(RECORDED DATA)

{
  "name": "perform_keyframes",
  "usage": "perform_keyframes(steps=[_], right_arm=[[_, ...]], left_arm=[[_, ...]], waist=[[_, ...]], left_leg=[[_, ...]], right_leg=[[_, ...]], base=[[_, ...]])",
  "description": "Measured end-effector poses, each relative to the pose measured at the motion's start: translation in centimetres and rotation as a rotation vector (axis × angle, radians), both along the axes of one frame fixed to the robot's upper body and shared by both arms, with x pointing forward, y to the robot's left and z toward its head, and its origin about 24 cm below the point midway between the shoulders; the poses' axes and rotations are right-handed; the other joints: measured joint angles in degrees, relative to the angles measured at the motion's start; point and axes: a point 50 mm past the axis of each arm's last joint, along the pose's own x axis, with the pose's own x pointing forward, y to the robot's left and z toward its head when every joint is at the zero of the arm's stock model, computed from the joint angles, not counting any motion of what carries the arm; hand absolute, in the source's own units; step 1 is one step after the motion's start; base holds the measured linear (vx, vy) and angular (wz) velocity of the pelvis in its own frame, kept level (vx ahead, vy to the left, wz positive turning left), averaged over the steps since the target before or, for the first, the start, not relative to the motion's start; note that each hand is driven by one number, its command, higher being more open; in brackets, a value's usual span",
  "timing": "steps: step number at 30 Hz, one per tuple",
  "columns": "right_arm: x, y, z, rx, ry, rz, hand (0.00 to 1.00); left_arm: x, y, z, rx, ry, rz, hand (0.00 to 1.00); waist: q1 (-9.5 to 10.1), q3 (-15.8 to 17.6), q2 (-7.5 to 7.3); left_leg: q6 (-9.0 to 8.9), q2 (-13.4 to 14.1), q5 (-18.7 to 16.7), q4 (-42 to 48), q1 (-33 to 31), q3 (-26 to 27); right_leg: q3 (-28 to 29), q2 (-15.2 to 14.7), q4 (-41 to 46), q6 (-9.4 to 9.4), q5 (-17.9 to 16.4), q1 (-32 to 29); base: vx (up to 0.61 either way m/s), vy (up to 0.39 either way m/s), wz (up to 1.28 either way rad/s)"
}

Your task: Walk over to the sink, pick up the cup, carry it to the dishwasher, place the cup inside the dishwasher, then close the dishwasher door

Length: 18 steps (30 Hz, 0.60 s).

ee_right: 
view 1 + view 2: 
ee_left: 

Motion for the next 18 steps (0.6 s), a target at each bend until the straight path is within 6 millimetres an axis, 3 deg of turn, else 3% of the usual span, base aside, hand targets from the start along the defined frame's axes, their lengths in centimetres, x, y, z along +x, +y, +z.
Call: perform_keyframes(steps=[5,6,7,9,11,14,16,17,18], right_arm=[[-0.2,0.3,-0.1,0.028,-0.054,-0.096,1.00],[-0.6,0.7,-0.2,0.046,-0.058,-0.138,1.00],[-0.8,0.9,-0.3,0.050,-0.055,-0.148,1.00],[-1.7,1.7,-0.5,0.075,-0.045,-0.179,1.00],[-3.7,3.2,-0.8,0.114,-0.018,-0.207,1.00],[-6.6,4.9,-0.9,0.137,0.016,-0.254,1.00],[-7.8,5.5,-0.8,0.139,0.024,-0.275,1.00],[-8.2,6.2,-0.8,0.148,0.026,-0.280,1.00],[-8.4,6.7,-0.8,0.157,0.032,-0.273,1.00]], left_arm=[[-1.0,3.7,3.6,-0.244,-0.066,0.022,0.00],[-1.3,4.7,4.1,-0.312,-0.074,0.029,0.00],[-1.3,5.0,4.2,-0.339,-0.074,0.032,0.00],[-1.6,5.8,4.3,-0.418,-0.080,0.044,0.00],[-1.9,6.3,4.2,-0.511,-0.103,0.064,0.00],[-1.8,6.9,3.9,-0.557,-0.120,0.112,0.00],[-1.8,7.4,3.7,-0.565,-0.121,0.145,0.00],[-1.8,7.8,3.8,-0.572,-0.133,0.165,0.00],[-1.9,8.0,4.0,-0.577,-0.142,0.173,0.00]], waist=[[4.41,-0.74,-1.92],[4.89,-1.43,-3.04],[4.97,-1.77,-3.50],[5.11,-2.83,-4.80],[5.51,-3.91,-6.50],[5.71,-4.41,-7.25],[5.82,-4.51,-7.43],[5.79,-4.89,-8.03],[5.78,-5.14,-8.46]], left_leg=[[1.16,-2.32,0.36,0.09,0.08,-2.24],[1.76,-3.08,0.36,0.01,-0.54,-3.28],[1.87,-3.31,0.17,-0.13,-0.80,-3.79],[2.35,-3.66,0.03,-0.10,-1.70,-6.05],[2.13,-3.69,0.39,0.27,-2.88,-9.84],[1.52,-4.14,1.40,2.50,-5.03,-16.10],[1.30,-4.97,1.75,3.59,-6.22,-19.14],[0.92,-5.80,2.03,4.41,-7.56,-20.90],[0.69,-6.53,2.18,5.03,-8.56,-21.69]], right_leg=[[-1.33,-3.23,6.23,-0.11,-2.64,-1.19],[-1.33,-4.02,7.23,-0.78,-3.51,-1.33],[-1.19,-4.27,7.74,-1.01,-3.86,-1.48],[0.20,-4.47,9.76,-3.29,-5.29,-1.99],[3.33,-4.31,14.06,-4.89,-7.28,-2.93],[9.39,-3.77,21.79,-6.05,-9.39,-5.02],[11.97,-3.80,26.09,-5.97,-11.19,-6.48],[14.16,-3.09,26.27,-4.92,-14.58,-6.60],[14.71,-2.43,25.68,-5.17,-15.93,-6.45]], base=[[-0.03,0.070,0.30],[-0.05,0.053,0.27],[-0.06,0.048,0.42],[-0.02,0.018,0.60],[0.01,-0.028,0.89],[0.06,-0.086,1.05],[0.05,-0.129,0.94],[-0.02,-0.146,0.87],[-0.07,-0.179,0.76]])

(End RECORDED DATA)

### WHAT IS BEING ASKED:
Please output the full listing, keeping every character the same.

### EXERCISE RESPONSE:
{
  "name": "perform_keyframes",
  "usage": "perform_keyframes(steps=[_], right_arm=[[_, ...]], left_arm=[[_, ...]], waist=[[_, ...]], left_leg=[[_, ...]], right_leg=[[_, ...]], base=[[_, ...]])",
  "description": "Measured end-effector poses, each relative to the pose measured at the motion's start: translation in centimetres and rotation as a rotation vector (axis × angle, radians), both along the axes of one frame fixed to the robot's upper body and shared by both arms, with x pointing forward, y to the robot's left and z toward its head, and its origin about 24 cm below the point midway between the shoulders; the poses' axes and rotations are right-handed; the other joints: measured joint angles in degrees, relative to the angles measured at the motion's start; point and axes: a point 50 mm past the axis of each arm's last joint, along the pose's own x axis, with the pose's own x pointing forward, y to the robot's left and z toward its head when every joint is at the zero of the arm's stock model, computed from the joint angles, not counting any motion of what carries the arm; hand absolute, in the source's own units; step 1 is one step after the motion's start; base holds the measured linear (vx, vy) and angular (wz) velocity of the pelvis in its own frame, kept level (vx ahead, vy to the left, wz positive turning left), averaged over the steps since the target before or, for the first, the start, not relative to the motion's start; note that each hand is driven by one number, its command, higher being more open; in brackets, a value's usual span",
  "timing": "steps: step number at 30 Hz, one per tuple",
  "columns": "right_arm: x, y, z, rx, ry, rz, hand (0.00 to 1.00); left_arm: x, y, z, rx, ry, rz, hand (0.00 to 1.00); waist: q1 (-9.5 to 10.1), q3 (-15.8 to 17.6), q2 (-7.5 to 7.3); left_leg: q6 (-9.0 to 8.9), q2 (-13.4 to 14.1), q5 (-18.7 to 16.7), q4 (-42 to 48), q1 (-33 to 31), q3 (-26 to 27); right_leg: q3 (-28 to 29), q2 (-15.2 to 14.7), q4 (-41 to 46), q6 (-9.4 to 9.4), q5 (-17.9 to 16.4), q1 (-32 to 29); base: vx (up to 0.61 either way m/s), vy (up to 0.39 either way m/s), wz (up to 1.28 either way rad/s)"
}

Your task: Walk over to the sink, pick up the cup, carry it to the dishwasher, place the cup inside the dishwasher, then close the dishwasher door

Length: 18 steps (30 Hz, 0.60 s).

ee_right: 
view 1 + view 2: 
ee_left: 

Motion for the next 18 steps (0.6 s), a target at each bend until the straight path is within 6 millimetres an axis, 3 deg of turn, else 3% of the usual span, base aside, hand targets from the start along the defined frame's axes, their lengths in centimetres, x, y, z along +x, +y, +z.
Call: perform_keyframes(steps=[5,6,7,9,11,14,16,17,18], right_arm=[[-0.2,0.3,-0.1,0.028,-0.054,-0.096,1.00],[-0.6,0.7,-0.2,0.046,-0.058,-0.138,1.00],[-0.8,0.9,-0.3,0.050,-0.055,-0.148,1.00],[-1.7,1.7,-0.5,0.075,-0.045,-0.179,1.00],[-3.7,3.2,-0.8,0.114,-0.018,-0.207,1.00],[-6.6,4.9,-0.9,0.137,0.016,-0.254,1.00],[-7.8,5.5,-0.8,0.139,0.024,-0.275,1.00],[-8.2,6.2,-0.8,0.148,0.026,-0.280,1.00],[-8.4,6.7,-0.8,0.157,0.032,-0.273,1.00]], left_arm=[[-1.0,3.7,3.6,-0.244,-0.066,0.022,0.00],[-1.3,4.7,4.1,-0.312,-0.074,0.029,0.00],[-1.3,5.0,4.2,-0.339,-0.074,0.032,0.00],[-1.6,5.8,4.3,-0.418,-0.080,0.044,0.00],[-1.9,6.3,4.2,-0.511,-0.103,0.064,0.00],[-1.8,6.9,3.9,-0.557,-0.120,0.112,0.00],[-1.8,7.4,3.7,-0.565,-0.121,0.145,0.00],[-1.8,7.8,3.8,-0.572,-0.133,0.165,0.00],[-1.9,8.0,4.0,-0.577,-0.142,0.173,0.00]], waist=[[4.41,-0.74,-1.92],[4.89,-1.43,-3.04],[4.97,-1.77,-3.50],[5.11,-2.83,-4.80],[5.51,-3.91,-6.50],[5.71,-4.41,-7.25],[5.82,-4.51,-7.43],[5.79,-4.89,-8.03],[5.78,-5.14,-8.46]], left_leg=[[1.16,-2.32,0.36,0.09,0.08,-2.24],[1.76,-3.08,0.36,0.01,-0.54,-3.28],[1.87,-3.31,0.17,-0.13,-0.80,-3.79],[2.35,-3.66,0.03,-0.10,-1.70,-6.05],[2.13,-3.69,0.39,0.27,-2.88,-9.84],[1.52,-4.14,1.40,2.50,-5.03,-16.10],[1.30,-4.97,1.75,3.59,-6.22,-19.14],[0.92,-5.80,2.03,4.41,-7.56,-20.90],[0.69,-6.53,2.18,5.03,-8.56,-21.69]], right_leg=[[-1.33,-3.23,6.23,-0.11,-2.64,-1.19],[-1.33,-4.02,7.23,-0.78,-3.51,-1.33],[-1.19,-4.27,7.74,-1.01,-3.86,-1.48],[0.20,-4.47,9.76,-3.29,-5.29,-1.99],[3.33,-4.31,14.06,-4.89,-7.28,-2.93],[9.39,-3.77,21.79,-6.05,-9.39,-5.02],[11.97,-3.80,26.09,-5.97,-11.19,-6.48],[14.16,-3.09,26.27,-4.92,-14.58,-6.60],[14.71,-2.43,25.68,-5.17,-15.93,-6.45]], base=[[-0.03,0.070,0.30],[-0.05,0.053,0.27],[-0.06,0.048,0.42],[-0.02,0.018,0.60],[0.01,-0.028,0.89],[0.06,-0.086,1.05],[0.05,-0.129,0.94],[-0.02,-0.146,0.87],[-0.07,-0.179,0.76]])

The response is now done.